Chereads / He's My Son 01 / Chapter 48 - CHAPTER 47

Chapter 48 - CHAPTER 47

Keluarga besarnya Rey sudah berkumpul semua di rumahnya. Begitupun keluarganya Ruslan dan Darmi ikut berkumpul juga. Karena hari ini Darmi membuat syukuran untuk cucunya Reyent yang selamat dari maut kemaren sore. Syukuran kecil-kecilan yang di hadiri keluarga dan sahabat terdekat. Di sini lah mereka di dapur pada sibuk masing-masing. Ada yang membuat kue, ada yang ngeracik kopi, ada yang memotong sayur. Mereka semua pada mencibir ngomongin Rey si playboy cap kadal. Sedangkan yang di cibirin baru pulang dari ngelayat. Ya, Rey abis ngelayat ikut mengantarkan jasad Avi sang mantan. Biar bagaimana pun Avi pernah masuk dalam hidupnya.

Sungguh malang nasib Avi, niatnya ingin mendapatkan cintanya. Kini malah mendapatkan karma-nya. Itu lah balasannya buat orang yang suka pendendam. Makanya Nancy sering menasehati anak-anaknya agar jangan suka menyimpan dendam yang nantinya bisa merugikan diri kita sendiri. Terutama Rey yang sulit di nasehati.

Setelah membersihkan diri, Rey menghampiri putranya yang menempel di gendongan Darmi sejak tadi. Reyent memang lengket banget sama Darmi. Karena Darmi yang mengurusnya dari lahir. Tadinya Reyent masih tidur, terbangun karena pampers-nya sudah penuh.

"Reyent turun sini kasihan Tati-nya capek. Sini sama Abang twin, itu ada Kakak Mawar juga." Reyent geleng-geleng, menyenderkan kepalanya di pundak Darmi. "Ya sudah tapi Reyent jangan nakal ya? Tidak boleh bikin Tati repot!"

"Meng-Ti-meng!" Celetuk Reyent, mengabaikan Rey.

Di kamar Stella tidak nyaman dalam tidurnya. Stella masih di liputi rasa ketakutan, apa lagi kejadian kemaren sampai terbawa mimpi.

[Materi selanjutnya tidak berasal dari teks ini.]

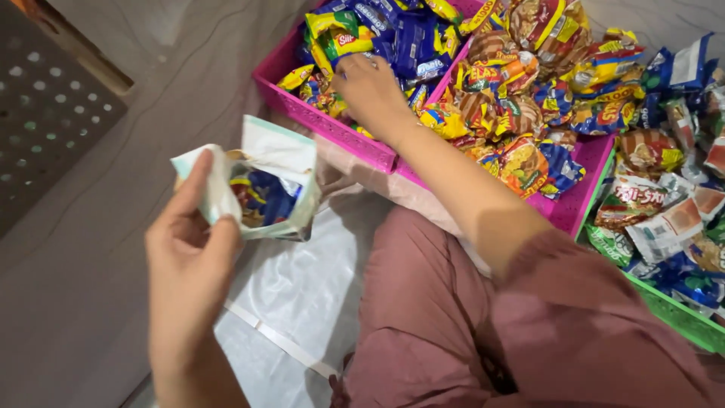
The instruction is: Assembling snack gift bags by picking various snack packets from bins and placing them into small bags.
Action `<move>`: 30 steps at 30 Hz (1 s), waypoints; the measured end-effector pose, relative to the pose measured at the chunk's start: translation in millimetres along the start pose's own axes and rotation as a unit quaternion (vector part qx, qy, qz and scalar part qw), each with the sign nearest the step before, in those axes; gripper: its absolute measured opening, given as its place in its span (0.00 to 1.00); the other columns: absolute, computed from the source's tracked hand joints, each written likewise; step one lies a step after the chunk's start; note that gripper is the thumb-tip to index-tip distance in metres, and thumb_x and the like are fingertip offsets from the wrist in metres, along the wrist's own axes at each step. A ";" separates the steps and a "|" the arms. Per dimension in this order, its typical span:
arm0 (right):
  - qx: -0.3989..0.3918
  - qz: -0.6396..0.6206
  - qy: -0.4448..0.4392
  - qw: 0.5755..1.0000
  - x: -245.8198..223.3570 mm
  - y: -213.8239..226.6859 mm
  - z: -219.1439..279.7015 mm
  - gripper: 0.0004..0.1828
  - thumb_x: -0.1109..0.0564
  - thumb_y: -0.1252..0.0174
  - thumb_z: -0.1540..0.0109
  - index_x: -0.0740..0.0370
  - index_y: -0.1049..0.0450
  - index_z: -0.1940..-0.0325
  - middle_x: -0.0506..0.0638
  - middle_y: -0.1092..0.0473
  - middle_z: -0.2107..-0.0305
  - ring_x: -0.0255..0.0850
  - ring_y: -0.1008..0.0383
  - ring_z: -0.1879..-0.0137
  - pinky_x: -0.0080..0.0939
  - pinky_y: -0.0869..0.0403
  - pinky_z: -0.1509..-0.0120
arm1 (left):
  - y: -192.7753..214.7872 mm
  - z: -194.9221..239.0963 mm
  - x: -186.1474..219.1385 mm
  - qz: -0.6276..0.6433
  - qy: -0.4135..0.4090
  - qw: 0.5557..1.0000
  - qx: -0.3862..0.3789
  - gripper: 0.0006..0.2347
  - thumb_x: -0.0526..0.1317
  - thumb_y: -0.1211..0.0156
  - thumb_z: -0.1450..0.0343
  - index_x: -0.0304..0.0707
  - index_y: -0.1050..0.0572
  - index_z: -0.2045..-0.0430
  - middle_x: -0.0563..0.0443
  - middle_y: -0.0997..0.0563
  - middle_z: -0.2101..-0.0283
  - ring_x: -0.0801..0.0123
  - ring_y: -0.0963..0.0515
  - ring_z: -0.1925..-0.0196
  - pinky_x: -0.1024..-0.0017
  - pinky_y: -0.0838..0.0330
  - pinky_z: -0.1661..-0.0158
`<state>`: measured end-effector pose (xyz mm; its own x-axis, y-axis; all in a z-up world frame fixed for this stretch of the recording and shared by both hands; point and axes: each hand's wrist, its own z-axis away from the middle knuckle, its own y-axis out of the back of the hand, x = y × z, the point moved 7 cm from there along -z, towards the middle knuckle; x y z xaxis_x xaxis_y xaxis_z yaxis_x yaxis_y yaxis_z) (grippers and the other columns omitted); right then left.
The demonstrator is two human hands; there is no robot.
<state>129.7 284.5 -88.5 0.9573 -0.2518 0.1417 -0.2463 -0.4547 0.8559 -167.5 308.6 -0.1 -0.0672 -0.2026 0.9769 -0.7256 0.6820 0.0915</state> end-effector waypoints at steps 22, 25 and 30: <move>0.099 -0.192 -0.134 0.967 -43.3 321.5 161.8 0.12 0.53 0.30 0.40 0.55 0.23 0.55 0.43 0.32 0.81 0.36 0.31 0.75 0.39 0.36 0.71 | -164.8 45.8 104.9 0.079 -0.143 0.973 -0.163 0.27 0.21 0.56 0.33 0.22 0.41 0.34 0.32 0.34 0.32 0.56 0.30 0.34 0.70 0.33 0.37; 0.069 -0.151 -0.092 0.982 -33.4 332.4 179.2 0.14 0.53 0.34 0.37 0.56 0.23 0.49 0.47 0.32 0.73 0.42 0.33 0.68 0.42 0.33 0.54 | -195.9 59.5 119.9 0.042 -0.178 0.961 -0.208 0.28 0.23 0.54 0.35 0.18 0.40 0.36 0.28 0.33 0.31 0.52 0.31 0.30 0.67 0.35 0.34; -0.059 -0.194 -0.056 0.978 -16.3 333.2 207.7 0.20 0.59 0.51 0.39 0.67 0.32 0.44 0.58 0.30 0.55 0.53 0.27 0.54 0.76 0.64 0.21 | -238.6 68.2 117.9 0.080 -0.109 0.953 -0.272 0.28 0.26 0.53 0.35 0.24 0.35 0.35 0.45 0.21 0.49 0.76 0.30 0.62 0.85 0.37 0.63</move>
<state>0.7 -40.3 91.1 0.9511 -0.1751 -0.2546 0.1573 -0.4346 0.8868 -49.0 74.1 80.0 -0.3306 -0.1657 0.9291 -0.2363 0.9676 0.0885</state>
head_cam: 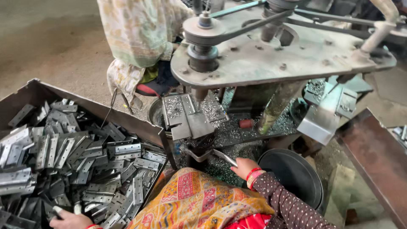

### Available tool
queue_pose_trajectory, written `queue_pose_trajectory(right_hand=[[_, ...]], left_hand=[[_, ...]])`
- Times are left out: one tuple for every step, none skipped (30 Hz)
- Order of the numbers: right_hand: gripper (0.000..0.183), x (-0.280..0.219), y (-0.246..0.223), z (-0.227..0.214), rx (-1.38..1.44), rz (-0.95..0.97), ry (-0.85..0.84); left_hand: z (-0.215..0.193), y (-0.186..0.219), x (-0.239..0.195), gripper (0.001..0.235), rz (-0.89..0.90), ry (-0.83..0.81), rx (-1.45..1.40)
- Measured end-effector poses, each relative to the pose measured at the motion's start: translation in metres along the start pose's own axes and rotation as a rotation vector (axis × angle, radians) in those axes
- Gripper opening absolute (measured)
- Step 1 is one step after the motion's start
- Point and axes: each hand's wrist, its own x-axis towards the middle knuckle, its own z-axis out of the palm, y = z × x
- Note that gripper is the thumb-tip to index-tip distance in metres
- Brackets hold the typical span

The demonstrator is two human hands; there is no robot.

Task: The person places metal brackets into a jig, pulls a lever to drill holes, and then discards the processed brackets into a large metal bin.

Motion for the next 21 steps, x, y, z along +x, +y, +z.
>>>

Seperti saat ini, wajahnya  penuh keringat dan mengigau memanggil-manggil nama Reyent putranya. Stella berminpi lagi, mimpi bahwa putranya di tabrak oleh mantannya Rey. Di dalam mimpi tidak tau siapa namanya. Yang jelas bukan Avi, karena mantan Rey banyak. Di dalam mimpi para mantan Rey mengincar Stella dan putranya. Ini yang di takutkan Stella, mimpi buruk ini yang membuat Stella ketakutan.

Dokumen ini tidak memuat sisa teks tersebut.